Accelerate Foundation Models via Message-Passing Pruning and Graph Partitioning

Environment Setup

If you do not need to use this foundation model acceleration method, then the environment configuration following the installation guidance is entirely sufficient. However, if you wish to use this acceleration method based on message-passing pruning and graph partitioning, some minor code modifications to the backbone model codebase are required. These modifications are minimal, and for user convenience, we directly provide the modified backbone model codebase. Users only need to follow the installation guidance while replacing the backbone model source with our modified repository listed below.

Let us explain the modifications we made.

  • First, we need the forward function of the backbone model to allow the loop over the message-passing layers to be truncated according to the specified maximum number of message-passing steps. For example, in the MatterSim model, the modification we made is as follows:

    # src/mattersim/forcefield/m3gnet/m3gnet.py
# In forward function, line 134
        # New Main Loop
        for i in range(self.num_blocks):
            atom_attr, edge_attr = self.graph_conv[i](
                atom_attr,
                edge_attr,
                edge_attr_zero,
                edge_index,
                three_basis,
                three_body_indices,
                edge_length,
                num_bonds,
                num_triple_ij,
                num_atoms,
            )
            if return_intermediate:
                internal_attrs[f"node_attr_{i}"] = atom_attr.clone()
                internal_attrs[f"edge_attr_{i}"] = edge_attr.clone()

        # Old Main Loop
        # for idx, conv in enumerate(self.graph_conv):
        #     atom_attr, edge_attr = conv(
        #         atom_attr,
        #         edge_attr,
        #         edge_attr_zero,
        #         edge_index,
        #         three_basis,
        #         three_body_indices,
        #         edge_length,
        #         num_bonds,
        #         num_triple_ij,
        #         num_atoms,
        #     )
        #     if return_intermediate:
        #         internal_attrs[f"node_attr_{idx}"] = atom_attr.clone()
        #         internal_attrs[f"edge_attr_{idx}"] = edge_attr.clone()
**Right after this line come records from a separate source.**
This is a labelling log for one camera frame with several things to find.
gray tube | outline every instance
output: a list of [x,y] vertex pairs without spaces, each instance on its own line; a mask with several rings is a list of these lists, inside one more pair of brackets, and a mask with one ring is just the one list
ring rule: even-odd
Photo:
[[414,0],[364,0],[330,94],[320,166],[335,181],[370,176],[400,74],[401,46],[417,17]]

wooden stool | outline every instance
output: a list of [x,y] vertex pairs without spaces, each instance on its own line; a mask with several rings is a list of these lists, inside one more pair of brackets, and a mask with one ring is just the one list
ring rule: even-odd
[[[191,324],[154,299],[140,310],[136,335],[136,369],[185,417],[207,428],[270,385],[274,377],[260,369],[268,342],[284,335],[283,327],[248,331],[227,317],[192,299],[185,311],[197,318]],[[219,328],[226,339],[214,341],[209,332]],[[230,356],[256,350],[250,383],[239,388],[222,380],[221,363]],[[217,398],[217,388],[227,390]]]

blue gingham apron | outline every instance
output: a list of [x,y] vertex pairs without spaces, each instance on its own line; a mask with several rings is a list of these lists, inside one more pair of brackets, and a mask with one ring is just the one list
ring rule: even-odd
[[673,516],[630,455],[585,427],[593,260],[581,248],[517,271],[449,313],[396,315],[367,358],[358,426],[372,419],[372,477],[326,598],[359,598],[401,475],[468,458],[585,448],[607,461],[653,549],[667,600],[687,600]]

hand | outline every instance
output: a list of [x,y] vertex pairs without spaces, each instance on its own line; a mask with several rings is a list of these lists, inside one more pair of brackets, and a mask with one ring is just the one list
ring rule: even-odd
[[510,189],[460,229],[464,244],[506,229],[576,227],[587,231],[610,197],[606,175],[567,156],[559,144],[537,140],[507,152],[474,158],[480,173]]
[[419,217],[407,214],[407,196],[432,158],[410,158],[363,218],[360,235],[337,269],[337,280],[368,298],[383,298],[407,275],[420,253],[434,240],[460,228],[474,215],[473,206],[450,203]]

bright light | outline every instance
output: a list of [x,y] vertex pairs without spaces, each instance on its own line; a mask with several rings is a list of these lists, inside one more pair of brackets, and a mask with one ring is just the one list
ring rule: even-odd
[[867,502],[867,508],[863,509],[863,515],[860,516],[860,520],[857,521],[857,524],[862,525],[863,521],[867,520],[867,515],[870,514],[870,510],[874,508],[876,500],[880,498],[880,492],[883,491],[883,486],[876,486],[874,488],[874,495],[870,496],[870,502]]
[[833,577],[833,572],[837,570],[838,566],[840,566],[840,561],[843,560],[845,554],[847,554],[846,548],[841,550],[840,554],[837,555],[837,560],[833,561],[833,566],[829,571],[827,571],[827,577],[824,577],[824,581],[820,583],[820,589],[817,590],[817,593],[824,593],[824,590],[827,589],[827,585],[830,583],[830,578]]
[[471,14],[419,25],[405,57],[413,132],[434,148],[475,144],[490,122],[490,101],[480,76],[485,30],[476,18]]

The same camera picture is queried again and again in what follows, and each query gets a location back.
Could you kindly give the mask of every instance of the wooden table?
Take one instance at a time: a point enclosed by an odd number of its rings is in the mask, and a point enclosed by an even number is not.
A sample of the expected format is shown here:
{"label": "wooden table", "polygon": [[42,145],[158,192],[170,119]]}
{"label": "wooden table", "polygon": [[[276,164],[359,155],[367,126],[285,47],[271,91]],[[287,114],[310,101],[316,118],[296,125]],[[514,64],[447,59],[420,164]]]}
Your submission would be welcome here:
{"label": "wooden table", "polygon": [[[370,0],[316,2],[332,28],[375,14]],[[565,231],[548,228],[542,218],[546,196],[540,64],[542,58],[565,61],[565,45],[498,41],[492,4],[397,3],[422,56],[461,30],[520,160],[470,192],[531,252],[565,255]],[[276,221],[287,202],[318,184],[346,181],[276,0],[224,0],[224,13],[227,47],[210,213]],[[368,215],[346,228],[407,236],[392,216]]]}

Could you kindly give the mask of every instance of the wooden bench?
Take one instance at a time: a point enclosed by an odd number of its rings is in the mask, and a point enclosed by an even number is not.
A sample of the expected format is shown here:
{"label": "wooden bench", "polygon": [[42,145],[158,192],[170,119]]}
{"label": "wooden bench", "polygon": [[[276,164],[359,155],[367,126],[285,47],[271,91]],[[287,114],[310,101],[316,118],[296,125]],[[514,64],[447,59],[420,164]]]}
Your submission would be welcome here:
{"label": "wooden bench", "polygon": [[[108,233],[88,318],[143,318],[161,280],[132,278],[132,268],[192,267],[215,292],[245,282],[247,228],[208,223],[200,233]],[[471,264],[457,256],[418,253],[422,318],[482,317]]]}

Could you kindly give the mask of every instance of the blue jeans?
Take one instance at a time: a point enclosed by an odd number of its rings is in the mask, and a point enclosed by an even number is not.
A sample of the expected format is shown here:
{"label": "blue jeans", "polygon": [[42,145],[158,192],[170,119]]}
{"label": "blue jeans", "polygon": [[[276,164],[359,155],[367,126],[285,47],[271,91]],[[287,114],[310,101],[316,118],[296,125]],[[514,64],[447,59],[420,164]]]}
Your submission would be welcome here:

  • Another important modification is enabling the model to return per-node energy predictions alongside the total energy prediction. This is necessary to aggregate the predictions from each subgraph during graph-partition-based parallelization.

Model Fine-tuning with Message-Passing Pruning

To apply message-passing pruning during model fine-tuning, it is only necessary to set the model.pruning_message_passing parameter of the MC.MatterTunerConfig object to the desired number of message-passing layers to retain. For details on usage, please refer to line 63 of Li3PO4/train.py

Multi-GPU Parallelism Based on Graph Partitioning

We provide the MatterTunePartitionCalculator, a class that inherits from the ASE Calculator and can automatically handle graph partitioning and multi-GPU parallelism. It should be noted that when constructing an instance of this class, a ParallizedInferenceDDP instance must be provided as the executor for multi-GPU parallel inference. For details on usage, please refer to line 59 to line 73 of Li3PO4/md.py

Examples

In the MatterTune/examples/prune_and_partition directory, we provide three examples, including fine-tuning a model with message-passing pruning applied, as well as using the fine-tuned model for MD simulations.